Meg 2: the review
By Charlotte Stone
If you’re looking for a nonsensical, amusingly goofy shark movie, Meg 2: The Trench might be for you – just don’t expect too much substance.
This isn’t much of a fish out of water compared to other shark movies – but then again, there aren’t that many silly man-eater-related shark scenarios to play with (which are, admittedly, a guilty pleasure of mine). Director Ben Wheatley knows exactly what makes shark movies so fun, and sometimes that really is just simple, sheer stupidity.
It’s hard to tell if this movie is trying to take itself seriously or not. In many ways, the sequel to The Meg (2018) relies on common human fears; there’s something big lurking, unseen, at the bottom of the ocean! Let’s mess with it for some reason! It’s easy to prey on people’s fear of the unknown – the idea of a giant prehistoric shark escaping the deep ocean to chase unsuspecting swimmers isn’t exactly a dream for most. Despite the scientific backbone that these films attempt to rest upon, the basic shark plot has to be outlandish and a little bit silly to succeed. Scientific inaccuracies don’t feel as frustrating when the shark has big teeth and the film is funny and self-aware in its cringiness, obviously parodying the classic tropes and character archetypes of its toothy predecessors.
Unfortunately, the titular megalodon (or rather, the multitude of them in this sequel in an attempt to outdo the first film) don’t actually have much bite to them. Despite all of their teeth, the trio of sharks don’t get to use them as much as a self-indulgent shark disaster story should warrant, and are instead forced to sit back while the team of heroes, namely led by Jonas (Jason Statham) and the hilariously idiotic Jiuming (Wu Jing), battle some unfortunately human villains on an illegal mining operation in the trench, losing some less important members of the team along the way.
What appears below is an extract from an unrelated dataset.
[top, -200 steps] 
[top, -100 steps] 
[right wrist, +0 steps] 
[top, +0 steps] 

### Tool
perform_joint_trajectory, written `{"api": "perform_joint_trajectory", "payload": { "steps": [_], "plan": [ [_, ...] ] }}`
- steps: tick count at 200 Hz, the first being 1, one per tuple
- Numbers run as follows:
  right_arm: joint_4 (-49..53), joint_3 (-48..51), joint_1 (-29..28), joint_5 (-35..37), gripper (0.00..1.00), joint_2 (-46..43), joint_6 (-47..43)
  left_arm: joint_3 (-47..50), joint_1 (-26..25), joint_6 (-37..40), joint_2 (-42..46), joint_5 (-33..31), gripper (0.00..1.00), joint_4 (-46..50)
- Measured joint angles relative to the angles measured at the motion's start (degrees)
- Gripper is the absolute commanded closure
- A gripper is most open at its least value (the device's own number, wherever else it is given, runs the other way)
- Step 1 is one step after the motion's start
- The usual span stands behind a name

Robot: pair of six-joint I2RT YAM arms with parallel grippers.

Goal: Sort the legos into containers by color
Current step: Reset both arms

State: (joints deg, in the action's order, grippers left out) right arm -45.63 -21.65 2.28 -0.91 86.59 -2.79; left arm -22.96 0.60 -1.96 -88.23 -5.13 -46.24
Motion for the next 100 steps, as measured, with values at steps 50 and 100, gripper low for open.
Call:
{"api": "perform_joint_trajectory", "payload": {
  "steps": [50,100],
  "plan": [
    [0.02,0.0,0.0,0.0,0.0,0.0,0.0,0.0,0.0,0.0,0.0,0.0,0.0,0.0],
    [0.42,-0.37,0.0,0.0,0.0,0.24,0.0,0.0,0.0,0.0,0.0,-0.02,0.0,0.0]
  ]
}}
Somehow, despite the implication that the titular trench is teeming with unexplored landscapes and unidentified deep sea creatures, the team’s snail-pace slow walk across the seafloor is easily the least interesting part of this film, with frustratingly low lighting and murky visuals that make it difficult to even know which minor, insignificant character has been eaten by a creature you can’t even see properly. The promise of biodiversity falls flat, and it’s hard to even enjoy the megalodons themselves when they aren’t allowed as much time to wreak havoc. Jiuming declares that he is capable of training a captive megalodon, which promptly and predictably escapes the facility (laughably easily) and… does nothing.
Let the sharks eat more people, I say!
That is kind of what movies like this are for, because in this form any attempt at social critique or messages of environmental conservation fall flat.
In fact, the movie’s characters does not get to play with the sharks up close and personal that much at all until the second act of the movie, in which the characters arrive at the aptly named Fun Island and are met with an array of threats – not just the trio of megalodons, but a pack of prehistoric creatures (somehow, unexplained), a giant squid or octopus of some sort that plucks tourists out of the water with large, imposing tentacles, and the laughably bad human villains chasing them around to boot. Finally, things kick into gear, but it’s somewhat frustrating to wait until the final hour to thirty minutes to get to a point where the meg and its threatening friends get to actually play their part.
Meg 2: The Trench is laughably surface level, and there’s nothing wrong with that. It’s fun to indulge in giant shark movies knowing exactly what to expect. We know that Jason Statham’s character will come out on the other side having killed some sharks and being generally sarcastic, and it’s remarkably predictable which characters will survive and which ones will not.
Wheatley knows exactly what film he has directed into existence, but as fun as this self-awareness is, it doesn’t have the charm, heart or imagination to tip this film’s rating upwards.
Still, this movie’s indulgence in its flaws are vastly entertaining. It’s no Jaws, but sitting in the cinema for this is a fun time nonetheless when you know not to expect too much. The art of the perfect shark movie is a fine one, and Meg 2: The Trench fails it in all of the right ways – although it could use a little bit more shark.